Take an inhabitant of Corrèze out for a drive and he will admire the landscapes of his native countryside, but is far more likely to exclaim about the rivers where he could doubtless catch trout, and he will certainly say “Now, that must be a good mushroom wood!”

But there are many unwritten rules to respect for the good hunter of wild mushrooms. Here are some of them. First, if you have taken your car, you park it in a hidden spot so that nobody on the road can see it and guess your intentions. Secondly, if you have to leave it on the lane, you put it on the opposite side to the one you intend to explore, get out quickly and don your wellies as discreetly as possible. If by any chance another car comes along before you can hide under the greenery, you must pretend that your walking stick is there only to help your old bones, and that the wellies are the most comfortable footwear for your stroll along the lane, your basket or your bag being there only to contain the essential snack in case you feel faint before the next hearty meal. If you have time before the occupants of the car notice you, you swivel promptly around and pretend that you are going in the opposite direction from the one you are meaning to take.

Once in the shelter of the forest, you no longer speak, but communicate with your companions by gestures, and, if it is absolutely essential to call to them, you imitate some wild creature, preferably not an owl in the middle of the afternoon, for obvious reasons, and certainly not the grunting of a wild boar once the shooting season has opened.
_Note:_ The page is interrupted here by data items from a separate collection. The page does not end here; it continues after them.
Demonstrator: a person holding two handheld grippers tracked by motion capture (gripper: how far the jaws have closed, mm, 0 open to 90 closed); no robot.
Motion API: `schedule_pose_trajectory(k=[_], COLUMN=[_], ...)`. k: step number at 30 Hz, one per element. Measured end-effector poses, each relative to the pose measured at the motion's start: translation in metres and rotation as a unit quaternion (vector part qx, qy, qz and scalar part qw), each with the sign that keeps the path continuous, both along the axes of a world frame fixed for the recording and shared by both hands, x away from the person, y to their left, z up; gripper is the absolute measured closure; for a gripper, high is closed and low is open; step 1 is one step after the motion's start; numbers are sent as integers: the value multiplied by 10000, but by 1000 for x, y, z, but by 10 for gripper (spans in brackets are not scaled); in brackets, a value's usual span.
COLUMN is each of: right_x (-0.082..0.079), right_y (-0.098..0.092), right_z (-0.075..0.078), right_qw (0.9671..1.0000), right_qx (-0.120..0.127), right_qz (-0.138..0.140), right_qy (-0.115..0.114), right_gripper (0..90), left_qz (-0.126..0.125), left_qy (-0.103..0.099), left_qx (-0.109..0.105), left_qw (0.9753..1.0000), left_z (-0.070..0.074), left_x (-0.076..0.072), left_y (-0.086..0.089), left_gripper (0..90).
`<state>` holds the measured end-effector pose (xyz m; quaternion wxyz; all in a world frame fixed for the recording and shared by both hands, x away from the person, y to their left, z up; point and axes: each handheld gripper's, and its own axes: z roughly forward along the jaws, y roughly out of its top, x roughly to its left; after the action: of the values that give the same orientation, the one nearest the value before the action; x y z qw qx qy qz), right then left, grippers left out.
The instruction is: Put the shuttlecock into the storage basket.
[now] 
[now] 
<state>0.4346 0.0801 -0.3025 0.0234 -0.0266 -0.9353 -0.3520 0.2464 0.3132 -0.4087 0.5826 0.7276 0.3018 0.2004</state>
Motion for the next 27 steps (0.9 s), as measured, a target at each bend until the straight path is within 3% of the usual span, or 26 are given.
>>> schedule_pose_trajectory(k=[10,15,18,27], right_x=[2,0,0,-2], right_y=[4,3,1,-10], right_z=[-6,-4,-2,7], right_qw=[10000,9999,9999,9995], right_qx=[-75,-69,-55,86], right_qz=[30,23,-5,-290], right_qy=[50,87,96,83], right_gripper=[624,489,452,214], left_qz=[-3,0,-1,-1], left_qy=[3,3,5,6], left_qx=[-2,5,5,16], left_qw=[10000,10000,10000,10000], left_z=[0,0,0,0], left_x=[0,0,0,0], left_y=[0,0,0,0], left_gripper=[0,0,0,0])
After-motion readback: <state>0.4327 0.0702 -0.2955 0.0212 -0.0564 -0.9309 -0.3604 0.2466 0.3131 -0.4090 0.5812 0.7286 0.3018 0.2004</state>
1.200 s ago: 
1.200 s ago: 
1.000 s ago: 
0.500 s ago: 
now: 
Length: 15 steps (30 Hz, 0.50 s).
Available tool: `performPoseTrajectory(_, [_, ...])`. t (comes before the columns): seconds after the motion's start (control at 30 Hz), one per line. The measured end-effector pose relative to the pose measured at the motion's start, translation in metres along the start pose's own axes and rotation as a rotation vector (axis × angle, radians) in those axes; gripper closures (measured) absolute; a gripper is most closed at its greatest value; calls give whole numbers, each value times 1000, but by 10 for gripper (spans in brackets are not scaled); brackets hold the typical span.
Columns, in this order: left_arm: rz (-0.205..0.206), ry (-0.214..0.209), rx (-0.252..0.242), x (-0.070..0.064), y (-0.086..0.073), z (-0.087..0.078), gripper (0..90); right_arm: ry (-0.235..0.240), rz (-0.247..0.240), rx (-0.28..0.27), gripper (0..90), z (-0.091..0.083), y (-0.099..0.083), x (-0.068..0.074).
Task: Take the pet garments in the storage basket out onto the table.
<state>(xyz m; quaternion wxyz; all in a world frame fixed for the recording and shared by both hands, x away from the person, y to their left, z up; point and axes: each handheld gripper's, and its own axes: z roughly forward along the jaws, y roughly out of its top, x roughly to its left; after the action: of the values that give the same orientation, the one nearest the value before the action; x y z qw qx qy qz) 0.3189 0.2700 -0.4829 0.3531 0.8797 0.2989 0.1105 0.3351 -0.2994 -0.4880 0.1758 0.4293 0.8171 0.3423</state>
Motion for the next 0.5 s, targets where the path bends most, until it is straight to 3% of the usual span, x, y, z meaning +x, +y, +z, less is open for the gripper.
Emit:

You try not to tread on dry sticks, and you must examine every likely mushroom carefully before picking it; no-one must guess that the toadstools have been seen and looked at, thus revealing the fact that the wood has been visited. Future walkers must imagine that there are no edible ones in that particular spot, as no-one has disturbed the inedible ones in their quest. Likewise, you cover up your tracks when you have picked one; carefully replace the moss, smooth the grass and scatter the twigs, and if that is impossible, you enlarge the holes until they resemble the traces of wild boar looking for roots . . .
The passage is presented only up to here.